Participation in obstetrical studies was associated with decreased maternal and neonatal morbidities after adjusting for potential confounders. This underscored the importance of pregnant patients enrolling in obstetrical clinical studies and potentially benefiting from the additional surveillance. Further study of how study participation exerts this effect on pregnancy outcomes is warranted.
参与产科研究的孕妇与妊娠结局之间的关联尚未得到充分研究。
本研究旨在评估参与产科研究与母婴结局之间的关系。
这是一项对 2013 年至 2018 年在单一中心分娩的所有患者进行的回顾性队列研究。排除妊娠 13 周前流产或胎儿主要畸形的患者。登记一项或多项产科研究的患者被归类为“研究参与者”,并与未登记产科研究的患者(即“研究非参与者”)进行比较。主要结局是产后 6 周内诊断出的母体发病率的复合指标。次要结局包括复合新生儿发病率和其他围产期结局。采用双变量分析比较组间的基线人口统计学和结局。采用多变量逻辑回归估计 95%置信区间的调整优势比。计划进行按研究设计(试验或观察性)进行的亚组分析。
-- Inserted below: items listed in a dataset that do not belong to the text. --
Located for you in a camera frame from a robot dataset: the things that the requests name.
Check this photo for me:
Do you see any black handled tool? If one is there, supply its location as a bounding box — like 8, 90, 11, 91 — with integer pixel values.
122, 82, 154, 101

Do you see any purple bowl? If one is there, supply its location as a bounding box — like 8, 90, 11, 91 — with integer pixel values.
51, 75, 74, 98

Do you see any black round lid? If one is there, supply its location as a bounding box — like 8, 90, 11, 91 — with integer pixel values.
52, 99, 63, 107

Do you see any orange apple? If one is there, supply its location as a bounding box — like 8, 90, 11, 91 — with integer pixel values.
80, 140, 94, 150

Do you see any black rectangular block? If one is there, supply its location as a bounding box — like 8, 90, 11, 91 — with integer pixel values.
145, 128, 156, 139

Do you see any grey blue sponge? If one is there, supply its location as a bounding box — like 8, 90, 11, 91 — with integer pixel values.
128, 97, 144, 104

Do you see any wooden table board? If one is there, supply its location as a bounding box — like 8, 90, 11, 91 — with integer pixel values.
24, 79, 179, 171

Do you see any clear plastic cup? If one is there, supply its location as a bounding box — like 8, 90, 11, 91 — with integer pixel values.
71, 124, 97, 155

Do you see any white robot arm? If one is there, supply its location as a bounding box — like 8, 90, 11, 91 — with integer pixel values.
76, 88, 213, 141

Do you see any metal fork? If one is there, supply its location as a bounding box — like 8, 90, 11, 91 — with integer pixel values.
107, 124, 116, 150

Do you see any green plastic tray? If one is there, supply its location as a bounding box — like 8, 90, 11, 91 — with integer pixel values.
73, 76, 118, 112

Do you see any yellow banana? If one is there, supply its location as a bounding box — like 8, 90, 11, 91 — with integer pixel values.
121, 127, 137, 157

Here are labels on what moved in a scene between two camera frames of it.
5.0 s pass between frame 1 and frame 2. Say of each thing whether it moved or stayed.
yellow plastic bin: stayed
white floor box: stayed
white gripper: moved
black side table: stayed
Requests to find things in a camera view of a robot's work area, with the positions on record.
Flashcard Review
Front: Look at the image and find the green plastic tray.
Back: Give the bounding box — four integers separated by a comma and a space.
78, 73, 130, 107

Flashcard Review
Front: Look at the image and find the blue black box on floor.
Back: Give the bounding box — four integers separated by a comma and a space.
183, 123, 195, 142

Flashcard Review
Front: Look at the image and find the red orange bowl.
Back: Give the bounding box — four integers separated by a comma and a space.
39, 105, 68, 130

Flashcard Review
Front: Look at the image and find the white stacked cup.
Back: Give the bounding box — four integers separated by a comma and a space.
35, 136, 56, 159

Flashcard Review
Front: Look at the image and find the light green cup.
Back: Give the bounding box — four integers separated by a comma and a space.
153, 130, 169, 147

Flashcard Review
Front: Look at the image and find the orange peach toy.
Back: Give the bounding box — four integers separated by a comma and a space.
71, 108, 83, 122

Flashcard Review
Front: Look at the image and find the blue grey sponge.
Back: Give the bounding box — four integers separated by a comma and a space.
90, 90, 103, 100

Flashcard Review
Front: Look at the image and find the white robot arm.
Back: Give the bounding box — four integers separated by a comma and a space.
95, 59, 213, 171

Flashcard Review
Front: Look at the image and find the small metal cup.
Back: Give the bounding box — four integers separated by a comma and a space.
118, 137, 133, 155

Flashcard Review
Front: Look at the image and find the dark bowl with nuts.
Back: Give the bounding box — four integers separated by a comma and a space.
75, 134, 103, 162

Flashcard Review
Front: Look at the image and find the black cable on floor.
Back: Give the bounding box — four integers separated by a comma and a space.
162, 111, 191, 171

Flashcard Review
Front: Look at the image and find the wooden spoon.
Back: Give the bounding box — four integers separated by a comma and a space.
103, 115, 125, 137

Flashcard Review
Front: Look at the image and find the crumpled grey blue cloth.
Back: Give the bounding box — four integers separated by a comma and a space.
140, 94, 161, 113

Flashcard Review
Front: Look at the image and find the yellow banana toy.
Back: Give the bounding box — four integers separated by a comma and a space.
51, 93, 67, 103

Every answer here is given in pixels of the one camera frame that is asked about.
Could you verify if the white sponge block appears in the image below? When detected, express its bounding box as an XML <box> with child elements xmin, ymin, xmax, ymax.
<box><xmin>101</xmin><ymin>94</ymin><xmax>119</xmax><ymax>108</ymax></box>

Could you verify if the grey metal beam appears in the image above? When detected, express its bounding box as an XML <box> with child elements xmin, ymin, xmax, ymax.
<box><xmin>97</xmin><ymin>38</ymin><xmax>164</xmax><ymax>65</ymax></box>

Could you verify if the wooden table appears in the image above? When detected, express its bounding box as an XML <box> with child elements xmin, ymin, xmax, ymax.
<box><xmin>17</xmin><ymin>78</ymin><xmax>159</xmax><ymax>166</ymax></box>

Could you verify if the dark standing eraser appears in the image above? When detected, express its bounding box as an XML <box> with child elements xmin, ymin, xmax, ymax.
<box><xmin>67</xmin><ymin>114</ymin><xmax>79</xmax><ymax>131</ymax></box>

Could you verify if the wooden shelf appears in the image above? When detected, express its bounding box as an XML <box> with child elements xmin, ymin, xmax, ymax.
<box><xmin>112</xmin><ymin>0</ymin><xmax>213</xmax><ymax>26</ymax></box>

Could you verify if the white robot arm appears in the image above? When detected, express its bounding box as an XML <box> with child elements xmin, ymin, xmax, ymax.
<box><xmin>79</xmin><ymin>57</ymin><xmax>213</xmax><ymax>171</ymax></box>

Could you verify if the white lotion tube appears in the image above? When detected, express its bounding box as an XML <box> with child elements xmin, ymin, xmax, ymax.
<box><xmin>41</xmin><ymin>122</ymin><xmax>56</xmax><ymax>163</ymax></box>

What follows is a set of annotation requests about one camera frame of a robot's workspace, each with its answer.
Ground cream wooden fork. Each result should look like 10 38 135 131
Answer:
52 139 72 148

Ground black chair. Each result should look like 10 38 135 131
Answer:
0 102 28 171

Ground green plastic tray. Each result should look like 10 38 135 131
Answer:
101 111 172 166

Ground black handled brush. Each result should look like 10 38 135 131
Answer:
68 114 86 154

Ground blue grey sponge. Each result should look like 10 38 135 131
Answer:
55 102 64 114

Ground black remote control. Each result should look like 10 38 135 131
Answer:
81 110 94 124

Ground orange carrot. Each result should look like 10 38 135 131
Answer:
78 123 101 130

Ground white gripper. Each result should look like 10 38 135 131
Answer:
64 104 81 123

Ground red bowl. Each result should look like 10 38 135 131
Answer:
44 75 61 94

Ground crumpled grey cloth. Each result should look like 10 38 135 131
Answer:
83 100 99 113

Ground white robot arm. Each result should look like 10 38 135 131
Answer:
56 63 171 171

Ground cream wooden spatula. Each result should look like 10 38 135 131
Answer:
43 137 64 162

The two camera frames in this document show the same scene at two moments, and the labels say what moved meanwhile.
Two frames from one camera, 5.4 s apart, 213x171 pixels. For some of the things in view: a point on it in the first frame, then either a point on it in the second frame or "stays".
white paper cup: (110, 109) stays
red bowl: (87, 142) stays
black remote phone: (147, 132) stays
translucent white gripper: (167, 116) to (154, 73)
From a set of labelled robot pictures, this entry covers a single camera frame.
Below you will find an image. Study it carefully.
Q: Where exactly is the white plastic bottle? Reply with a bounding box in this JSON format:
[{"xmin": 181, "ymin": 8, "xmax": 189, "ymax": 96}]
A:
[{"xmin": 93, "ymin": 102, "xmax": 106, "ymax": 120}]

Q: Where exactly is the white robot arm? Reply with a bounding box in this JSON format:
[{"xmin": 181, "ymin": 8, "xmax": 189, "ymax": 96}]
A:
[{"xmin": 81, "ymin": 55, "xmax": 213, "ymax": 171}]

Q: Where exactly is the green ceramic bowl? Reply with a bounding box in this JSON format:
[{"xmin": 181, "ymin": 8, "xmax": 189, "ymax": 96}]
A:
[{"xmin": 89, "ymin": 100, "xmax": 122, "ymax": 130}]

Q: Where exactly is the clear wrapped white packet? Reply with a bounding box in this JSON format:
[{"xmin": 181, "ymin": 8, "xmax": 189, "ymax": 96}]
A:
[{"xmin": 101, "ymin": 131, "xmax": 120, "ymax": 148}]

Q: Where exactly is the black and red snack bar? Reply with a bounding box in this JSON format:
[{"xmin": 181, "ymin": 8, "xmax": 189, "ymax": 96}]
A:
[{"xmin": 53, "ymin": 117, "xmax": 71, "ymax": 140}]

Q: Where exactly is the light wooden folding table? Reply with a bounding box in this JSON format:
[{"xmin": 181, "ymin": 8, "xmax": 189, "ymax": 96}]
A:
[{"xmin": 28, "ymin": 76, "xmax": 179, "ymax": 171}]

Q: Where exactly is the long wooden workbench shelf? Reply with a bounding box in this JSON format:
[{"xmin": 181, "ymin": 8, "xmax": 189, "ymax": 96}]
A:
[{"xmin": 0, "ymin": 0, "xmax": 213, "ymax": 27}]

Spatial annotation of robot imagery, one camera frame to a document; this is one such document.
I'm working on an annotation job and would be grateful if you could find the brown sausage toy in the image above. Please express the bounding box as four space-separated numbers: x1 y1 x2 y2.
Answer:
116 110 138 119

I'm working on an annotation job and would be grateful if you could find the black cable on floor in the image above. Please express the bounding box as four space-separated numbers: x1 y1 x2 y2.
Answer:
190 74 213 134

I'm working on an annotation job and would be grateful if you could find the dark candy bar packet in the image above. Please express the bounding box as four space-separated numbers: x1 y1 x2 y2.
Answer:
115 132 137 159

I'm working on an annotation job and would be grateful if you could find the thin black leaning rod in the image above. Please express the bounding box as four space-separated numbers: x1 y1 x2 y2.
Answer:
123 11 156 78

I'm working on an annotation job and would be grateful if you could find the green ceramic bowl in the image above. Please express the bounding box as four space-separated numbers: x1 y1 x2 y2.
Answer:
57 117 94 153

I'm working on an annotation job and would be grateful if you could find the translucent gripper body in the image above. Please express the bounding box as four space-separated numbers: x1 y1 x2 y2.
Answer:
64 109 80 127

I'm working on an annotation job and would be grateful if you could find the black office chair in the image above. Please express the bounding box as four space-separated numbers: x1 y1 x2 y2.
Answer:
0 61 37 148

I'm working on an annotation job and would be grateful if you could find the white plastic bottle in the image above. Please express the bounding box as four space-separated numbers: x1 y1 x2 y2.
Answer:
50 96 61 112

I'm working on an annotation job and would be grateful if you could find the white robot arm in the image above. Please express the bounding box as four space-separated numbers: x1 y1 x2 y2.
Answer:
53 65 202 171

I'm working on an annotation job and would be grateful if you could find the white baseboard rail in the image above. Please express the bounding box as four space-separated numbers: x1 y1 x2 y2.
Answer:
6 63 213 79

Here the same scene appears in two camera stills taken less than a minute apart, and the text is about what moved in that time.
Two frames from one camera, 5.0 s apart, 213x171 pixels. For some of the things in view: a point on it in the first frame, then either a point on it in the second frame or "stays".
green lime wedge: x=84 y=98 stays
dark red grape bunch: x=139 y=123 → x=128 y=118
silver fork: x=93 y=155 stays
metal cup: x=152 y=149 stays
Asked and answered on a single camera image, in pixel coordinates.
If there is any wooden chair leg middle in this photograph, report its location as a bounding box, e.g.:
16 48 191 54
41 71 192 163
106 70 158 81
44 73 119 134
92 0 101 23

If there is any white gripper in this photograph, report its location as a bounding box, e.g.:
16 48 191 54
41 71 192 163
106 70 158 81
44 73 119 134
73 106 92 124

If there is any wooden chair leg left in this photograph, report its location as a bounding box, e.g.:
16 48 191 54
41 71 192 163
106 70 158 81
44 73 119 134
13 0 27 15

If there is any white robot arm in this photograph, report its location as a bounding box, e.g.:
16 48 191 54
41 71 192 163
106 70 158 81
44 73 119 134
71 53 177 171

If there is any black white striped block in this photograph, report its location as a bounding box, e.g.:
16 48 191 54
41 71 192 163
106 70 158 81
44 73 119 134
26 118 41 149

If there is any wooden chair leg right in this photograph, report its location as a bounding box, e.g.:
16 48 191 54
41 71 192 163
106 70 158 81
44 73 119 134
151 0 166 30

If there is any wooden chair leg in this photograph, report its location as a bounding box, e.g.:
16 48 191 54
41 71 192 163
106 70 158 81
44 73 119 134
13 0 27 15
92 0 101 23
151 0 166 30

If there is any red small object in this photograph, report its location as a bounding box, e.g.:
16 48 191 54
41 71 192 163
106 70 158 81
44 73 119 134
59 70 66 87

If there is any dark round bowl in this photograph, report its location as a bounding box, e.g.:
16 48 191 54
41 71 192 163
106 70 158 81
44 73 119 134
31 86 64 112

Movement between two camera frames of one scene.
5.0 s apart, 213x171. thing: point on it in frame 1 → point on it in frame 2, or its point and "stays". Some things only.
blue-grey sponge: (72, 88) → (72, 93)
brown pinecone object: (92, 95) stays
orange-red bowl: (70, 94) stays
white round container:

在这项分析中,纳入了 19569 名患者,其中 3848 名(19.7%)为研究参与者,15721 名(80.3%)为研究非参与者。在研究参与者中,3023 名(78.6%)参加了试验,825 名(21.4%)参加了观察性研究。与研究非参与者相比,研究参与者的身体质量指数更高,且更年轻、非西班牙裔黑人、公共保险、初产妇和剖宫产的可能性更大。与研究非参与者相比,研究参与者的复合母体发病率显著降低(9.2% vs. 8.7%;调整后的优势比,0.83;95%置信区间,0.73-0.95),复合新生儿发病率也显著降低(27.5% vs. 18.6%;调整后的优势比,0.53;95%置信区间,0.48-0.58)。此外,研究参与者的胎儿死亡、5 分钟 Apgar 评分<5、新生儿死亡、产妇和新生儿重症监护病房入院和住院时间的几率均低于研究非参与者。分层分析表明,仅在试验参与者中,母体发病率显著降低;然而,无论研究设计(试验或观察性研究与无研究)如何,新生儿发病率的几率均显著降低。
在调整了潜在混杂因素后,参与产科研究与母婴发病率降低相关。这强调了孕妇参与产科临床研究并可能从额外监测中受益的重要性。进一步研究研究参与如何对妊娠结局产生这种影响是有必要的。